Entre 2005 et 2007, M. Wang a dépensé plus d’un million de yuans pour venir en aide aux personnes déficientes visuelles, provenant notamment de l’argent qu’il avait gagné dans ses affaires et des subventions du démantèlement de sa vieille maison vétuste. « C’est comme un arbre desséché qui renaît au printemps », décrit-t-il. Chaque fois que Hongdandan est sur le point de s’effondrer, il y a une flamme d’espoir. Un don de Bayer a soutenu le fonctionnement du cinéma Xinmu pendant un certain temps ; le financement du programme de bien-être public de l’ambassade d’Allemagne en Chine lui a permis de payer des arriérés de loyer de 3 mois ; et en 2007, un patron du Guangdong a fait don d’un million de yuans à Hongdandan. C’était la première fois que l’organisation recevait un don aussi important.

 

De plus en plus de bénévoles participent à ce travail. Depuis 2005, plus de 10 000 bénévoles ont apporté leur aide au cinéma et plus de 40 000 personnes ayant un handicap visuel ont assisté aux projections.

 

Le cinéma Xinmu a aussi promu ce service dans d’autres villes, telles que Tianjin, Xuzhou, Zhengzhou et Kunming. De plus, il a collaboré avec plus d’une centaine d’écoles pour aveugles et malvoyants dans le domaine de la formation linguistique, et lancé des magazines en gros caractères.

 

L’attente des retrouvailles

 

À la différence des bénévoles qui guident les cinéphiles à leur siège, devenir narrateur bénévole nécessite des aptitudes indispensables, telles qu’une bonne expression orale et des techniques de narration adéquates. Actuellement, Xinmu compte plus de 100 narrateurs bénévoles de niveau élémentaire, mais seulement 5 personnes de niveau élevé. M. Wang souligne la pénurie importante de talents de narration.
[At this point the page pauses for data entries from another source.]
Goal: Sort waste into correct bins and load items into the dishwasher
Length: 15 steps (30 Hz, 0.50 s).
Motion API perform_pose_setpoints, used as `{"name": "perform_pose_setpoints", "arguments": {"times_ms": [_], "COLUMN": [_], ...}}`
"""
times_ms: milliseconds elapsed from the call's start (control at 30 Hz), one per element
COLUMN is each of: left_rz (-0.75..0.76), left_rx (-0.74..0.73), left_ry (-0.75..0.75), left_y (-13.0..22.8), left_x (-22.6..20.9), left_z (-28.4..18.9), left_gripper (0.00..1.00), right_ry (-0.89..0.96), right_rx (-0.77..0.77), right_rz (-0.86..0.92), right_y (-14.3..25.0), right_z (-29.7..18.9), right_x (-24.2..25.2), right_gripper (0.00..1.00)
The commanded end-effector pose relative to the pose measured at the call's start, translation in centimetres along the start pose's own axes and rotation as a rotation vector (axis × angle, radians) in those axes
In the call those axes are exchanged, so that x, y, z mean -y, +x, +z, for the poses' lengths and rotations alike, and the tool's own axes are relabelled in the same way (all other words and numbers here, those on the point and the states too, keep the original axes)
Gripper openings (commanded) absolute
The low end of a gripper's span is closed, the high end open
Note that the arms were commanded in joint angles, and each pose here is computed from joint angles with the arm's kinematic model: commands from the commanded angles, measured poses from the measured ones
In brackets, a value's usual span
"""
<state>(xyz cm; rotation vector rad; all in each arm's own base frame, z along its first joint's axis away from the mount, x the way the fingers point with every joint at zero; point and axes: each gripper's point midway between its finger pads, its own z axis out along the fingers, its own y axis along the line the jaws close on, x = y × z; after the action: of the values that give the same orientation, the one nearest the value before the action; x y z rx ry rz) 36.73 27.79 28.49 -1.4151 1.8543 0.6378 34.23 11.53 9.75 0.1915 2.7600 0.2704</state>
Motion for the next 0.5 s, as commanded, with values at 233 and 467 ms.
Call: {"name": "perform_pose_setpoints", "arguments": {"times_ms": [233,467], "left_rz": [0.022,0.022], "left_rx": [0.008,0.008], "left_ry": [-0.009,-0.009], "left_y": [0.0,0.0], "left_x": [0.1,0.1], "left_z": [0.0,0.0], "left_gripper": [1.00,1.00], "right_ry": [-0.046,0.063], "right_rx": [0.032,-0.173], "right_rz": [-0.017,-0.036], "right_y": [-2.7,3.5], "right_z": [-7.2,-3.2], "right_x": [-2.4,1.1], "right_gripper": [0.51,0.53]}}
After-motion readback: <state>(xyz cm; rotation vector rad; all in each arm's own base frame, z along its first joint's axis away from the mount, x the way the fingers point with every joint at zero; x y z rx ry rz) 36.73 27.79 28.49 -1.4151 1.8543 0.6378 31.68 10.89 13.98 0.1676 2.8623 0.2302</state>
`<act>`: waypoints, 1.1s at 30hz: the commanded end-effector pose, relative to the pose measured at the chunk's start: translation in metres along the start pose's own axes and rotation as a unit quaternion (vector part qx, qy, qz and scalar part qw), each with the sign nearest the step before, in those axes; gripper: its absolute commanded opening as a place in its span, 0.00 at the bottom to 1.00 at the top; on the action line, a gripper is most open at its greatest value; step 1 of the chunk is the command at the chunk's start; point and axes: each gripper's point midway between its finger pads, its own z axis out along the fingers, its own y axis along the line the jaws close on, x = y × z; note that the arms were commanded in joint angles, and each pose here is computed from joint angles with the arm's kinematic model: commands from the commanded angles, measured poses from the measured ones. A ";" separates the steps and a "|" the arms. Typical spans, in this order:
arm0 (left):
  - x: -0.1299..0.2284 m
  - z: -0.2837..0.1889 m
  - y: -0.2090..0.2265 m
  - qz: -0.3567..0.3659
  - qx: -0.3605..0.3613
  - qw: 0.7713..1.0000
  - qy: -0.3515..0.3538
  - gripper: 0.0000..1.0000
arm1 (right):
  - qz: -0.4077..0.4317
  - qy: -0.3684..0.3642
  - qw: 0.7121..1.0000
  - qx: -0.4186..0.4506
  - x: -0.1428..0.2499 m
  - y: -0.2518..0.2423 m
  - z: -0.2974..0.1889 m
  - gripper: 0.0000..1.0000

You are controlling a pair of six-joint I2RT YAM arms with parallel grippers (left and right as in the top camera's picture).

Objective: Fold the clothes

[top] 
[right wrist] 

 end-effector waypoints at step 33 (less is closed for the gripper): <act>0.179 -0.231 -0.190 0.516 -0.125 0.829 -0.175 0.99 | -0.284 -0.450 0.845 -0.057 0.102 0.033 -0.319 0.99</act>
Les narrateurs jeunes, en raison d’un certain manque d’expérience de vie, ont souvent du mal à faire preuve d’empathie envers le public aveugle.

 

Lorsque les projections en salle ont dû être interrompues à cause de l’épidémie de Covid-19, l’équipe a décidé de diffuser des films en ligne avec des narrateurs décrivant les films en streaming en direct pour répondre aux besoins des cinéphiles aveugles. Néanmoins, la voix du narrateur et le son du film entrent souvent en conflit, compromettant les effets de l’audiodescription.

 

Pour les spectateurs en ligne, la première nécessité est l’utilisation du smartphone, que M. Xiao n’arrive pas à maîtriser. Il préfère les projections hors ligne, lorsque les spectateurs arrivent à l’avance pour discuter du film ou bavarder, et repartent ensemble à l’arrêt de bus quand le film est terminé. M. Xiao s’est fait beaucoup d’amis ainsi. Heureusement, les projections sont rapidement revenues à la normale dès que l’épidémie a été contrôlée.  

  

 
*QIU HUI est journaliste à China Report.